**Required work**
Reproduce the records exactly. Leave the pictures out.

**Data to examine**
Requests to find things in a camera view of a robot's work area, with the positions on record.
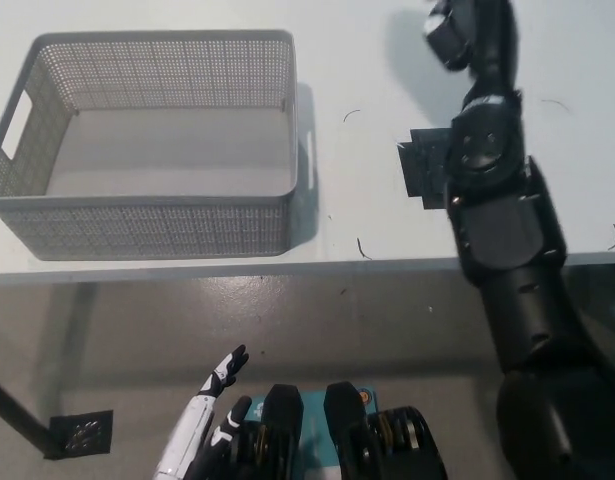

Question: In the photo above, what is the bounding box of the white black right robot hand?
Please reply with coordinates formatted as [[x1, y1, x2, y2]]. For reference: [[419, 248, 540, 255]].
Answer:
[[424, 0, 522, 95]]

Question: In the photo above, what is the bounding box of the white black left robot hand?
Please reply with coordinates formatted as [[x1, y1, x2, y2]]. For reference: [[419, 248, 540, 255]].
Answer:
[[154, 343, 253, 480]]

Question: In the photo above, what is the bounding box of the black tape patch on desk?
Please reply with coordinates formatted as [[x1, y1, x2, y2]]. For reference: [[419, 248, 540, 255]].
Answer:
[[396, 125, 457, 211]]

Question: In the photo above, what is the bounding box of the black teal robot torso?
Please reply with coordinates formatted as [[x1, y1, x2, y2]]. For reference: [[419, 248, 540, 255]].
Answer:
[[226, 382, 448, 480]]

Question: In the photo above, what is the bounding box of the black floor plate with screws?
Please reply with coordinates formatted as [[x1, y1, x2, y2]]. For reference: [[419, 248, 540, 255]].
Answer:
[[44, 409, 114, 459]]

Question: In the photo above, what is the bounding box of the grey perforated plastic basket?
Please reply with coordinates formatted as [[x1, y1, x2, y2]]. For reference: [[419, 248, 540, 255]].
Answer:
[[0, 29, 301, 261]]

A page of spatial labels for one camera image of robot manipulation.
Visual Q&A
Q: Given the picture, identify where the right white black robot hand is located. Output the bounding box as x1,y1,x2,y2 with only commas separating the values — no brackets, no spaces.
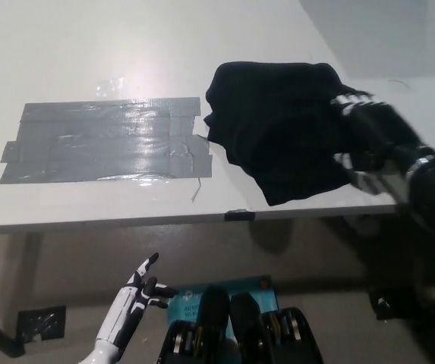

**Answer below**
Requests to find things in a camera view of a robot's work area, with the positions on record.

Question: In the photo above, what is the bounding box of the white black right robot hand?
Please reply with coordinates formatted as [[x1, y1, x2, y2]]. For reference: [[419, 248, 540, 255]].
Answer:
[[424, 0, 522, 95]]

Question: In the photo above, what is the bounding box of the white black left robot hand?
Please reply with coordinates formatted as [[x1, y1, x2, y2]]. For reference: [[419, 248, 540, 255]].
Answer:
[[154, 343, 253, 480]]

Question: In the photo above, what is the bounding box of the black tape patch on desk?
Please reply with coordinates formatted as [[x1, y1, x2, y2]]. For reference: [[419, 248, 540, 255]].
Answer:
[[396, 125, 457, 211]]

Question: In the photo above, what is the bounding box of the black teal robot torso?
Please reply with coordinates formatted as [[x1, y1, x2, y2]]. For reference: [[419, 248, 540, 255]].
Answer:
[[226, 382, 448, 480]]

Question: In the photo above, what is the bounding box of the black floor plate with screws?
Please reply with coordinates formatted as [[x1, y1, x2, y2]]. For reference: [[419, 248, 540, 255]].
Answer:
[[44, 409, 114, 459]]

Question: In the photo above, what is the bounding box of the grey perforated plastic basket?
Please reply with coordinates formatted as [[x1, y1, x2, y2]]. For reference: [[419, 248, 540, 255]].
Answer:
[[0, 29, 301, 261]]

A page of spatial labels for one camera image of robot manipulation.
Visual Q&A
Q: Given the picture, identify where the right white black robot hand is located. Output the bounding box as x1,y1,x2,y2 with only commas separating the values — no brackets, no spaces.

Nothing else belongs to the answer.